About 5% of large water-treatment facilities (serving more than 100,000 persons) in the United States use chlorine dioxide to treat drinking water. An estimated 12 million persons may be exposed in this way to chlorine dioxide and chlorite ions. In communities that use chlorine dioxide to treat drinking water, chlorine dioxide and its by-product, chlorite ions, may be present at low levels in tap water.
A friend who lives in Spain informed me that chlorine dioxide is the predominant water treatment method for 90% of France. However, he says that their water also contains high amounts of uranium.
The report fails to note that an estimated 75% of the American public, approximately 240 million people, are “consuming” chlorinated water in one way or another. We are paying a dear price for our deep and long-standing immersion into this and other chemical agents. Who decided that the course we have taken could not be reversed, or the effects, not mitigated? The term “incurable” only applies if we continue to embrace the same way of thinking in our efforts to change.
In this profile, the term “chlorite” will be used to refer to “chlorite ion,” which is a water-soluble ion. Chlorite ion can combine with metal ions to form solid salts (e.g., sodium chlorite). Sodium chlorite dissolves in water and forms chlorite ions and sodium ions. More than 80% of all chlorite (present as sodium chlorite) is used to make chlorine dioxide to disinfect drinking water. Sodium chlorite is also used as a disinfectant to kill germs.
We have cultivated a perception that all microorganisms are “germs” and therefore, should be killed off. We think that all “germs” are harmful, and therefore allow people to give us synthetic medications that will kill the “bad guys”. This is part of the problem with our thinking. Imagine what life would be like if chemicals rushed into an environment and bound up available oxygen, as the hydrocarbons did into the Gulf of Mexico during the BP Oil Spill, suffocating a large proportion of the marine life population. If this happens in the human body and anaerobic microorganisms don’t show up, what would such oxygen deprivation do to the body? Necrosis would set in, and do so in short order. So how “bad” can anaerobic microorganisms be?

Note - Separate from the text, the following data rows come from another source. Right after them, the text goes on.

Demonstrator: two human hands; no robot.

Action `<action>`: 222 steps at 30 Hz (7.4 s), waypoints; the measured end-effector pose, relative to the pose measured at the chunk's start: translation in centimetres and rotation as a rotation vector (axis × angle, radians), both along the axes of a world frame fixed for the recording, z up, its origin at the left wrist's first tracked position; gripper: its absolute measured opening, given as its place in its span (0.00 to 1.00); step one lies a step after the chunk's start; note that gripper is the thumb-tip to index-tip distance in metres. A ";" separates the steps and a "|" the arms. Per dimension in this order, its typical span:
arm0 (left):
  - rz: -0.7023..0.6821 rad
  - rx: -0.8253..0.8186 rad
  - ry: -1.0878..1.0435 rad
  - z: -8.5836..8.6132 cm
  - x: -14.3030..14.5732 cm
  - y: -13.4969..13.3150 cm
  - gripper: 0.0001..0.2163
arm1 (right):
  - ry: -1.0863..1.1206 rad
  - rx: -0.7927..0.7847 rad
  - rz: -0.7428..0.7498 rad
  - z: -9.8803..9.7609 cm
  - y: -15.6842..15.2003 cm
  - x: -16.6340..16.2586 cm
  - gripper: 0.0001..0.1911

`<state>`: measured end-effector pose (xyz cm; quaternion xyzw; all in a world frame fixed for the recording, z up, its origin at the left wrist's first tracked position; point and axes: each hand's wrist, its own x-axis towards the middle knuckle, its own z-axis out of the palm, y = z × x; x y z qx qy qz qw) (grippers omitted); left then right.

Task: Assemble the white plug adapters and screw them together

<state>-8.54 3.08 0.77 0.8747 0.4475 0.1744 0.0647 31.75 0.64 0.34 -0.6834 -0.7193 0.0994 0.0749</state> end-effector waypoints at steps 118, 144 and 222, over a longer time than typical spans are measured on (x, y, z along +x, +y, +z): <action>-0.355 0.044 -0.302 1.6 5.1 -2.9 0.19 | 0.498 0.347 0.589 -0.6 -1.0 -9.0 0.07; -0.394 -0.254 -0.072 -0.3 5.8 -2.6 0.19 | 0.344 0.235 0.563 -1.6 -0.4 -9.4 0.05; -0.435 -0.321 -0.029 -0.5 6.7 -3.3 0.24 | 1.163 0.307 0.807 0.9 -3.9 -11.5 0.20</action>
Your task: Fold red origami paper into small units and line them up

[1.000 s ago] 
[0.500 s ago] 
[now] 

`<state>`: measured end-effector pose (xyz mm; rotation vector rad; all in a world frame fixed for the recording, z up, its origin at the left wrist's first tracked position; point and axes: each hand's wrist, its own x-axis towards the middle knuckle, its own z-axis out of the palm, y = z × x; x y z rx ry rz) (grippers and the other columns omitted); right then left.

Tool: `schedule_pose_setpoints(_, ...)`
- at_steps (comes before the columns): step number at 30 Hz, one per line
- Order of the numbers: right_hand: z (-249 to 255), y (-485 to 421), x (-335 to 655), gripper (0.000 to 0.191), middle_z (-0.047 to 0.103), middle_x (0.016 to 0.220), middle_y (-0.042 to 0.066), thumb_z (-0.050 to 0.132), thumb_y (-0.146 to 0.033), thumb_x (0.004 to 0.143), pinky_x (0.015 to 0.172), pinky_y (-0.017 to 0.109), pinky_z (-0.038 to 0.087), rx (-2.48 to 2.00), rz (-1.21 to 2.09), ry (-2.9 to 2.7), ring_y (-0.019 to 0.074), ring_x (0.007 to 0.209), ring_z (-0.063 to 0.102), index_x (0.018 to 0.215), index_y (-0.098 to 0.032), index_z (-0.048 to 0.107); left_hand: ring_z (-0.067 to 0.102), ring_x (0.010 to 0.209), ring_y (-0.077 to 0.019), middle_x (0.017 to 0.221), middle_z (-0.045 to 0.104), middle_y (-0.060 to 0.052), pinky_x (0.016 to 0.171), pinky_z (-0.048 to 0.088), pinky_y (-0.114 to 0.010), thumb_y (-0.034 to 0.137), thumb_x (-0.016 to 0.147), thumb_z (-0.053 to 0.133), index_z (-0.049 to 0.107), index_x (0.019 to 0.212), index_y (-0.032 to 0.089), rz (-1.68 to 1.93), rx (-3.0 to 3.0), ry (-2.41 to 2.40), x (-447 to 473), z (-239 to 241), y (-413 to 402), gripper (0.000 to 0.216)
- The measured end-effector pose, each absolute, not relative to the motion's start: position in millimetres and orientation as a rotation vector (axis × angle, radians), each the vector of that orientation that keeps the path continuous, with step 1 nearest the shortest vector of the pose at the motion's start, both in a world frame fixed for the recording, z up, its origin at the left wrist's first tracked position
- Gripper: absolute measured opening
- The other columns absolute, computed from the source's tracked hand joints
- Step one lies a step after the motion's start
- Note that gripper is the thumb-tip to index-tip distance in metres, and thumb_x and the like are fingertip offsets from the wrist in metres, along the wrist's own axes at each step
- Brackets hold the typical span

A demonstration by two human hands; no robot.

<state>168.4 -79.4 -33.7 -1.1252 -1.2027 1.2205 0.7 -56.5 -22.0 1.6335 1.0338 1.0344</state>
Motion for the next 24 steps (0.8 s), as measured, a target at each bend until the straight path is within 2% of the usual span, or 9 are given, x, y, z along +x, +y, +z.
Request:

Yet, we create a condition of gross over-chemicalization via our predominant method of water treatment, knowing full well the potential outcomes. When the disease pathologies eventually show up, which is now projected with the same anticipation as a bull market, we respond medically with treatment regimens that is largely chemical-based. This is why diseases come earlier in life and last longer. It’s a great way to get you sick, keep you sick and dependent on chemical medications, and appear to prolong your life.
I’ll continue examining the Toxicological Profile for Chlorine Dioxide and Chlorite and see what else comes up.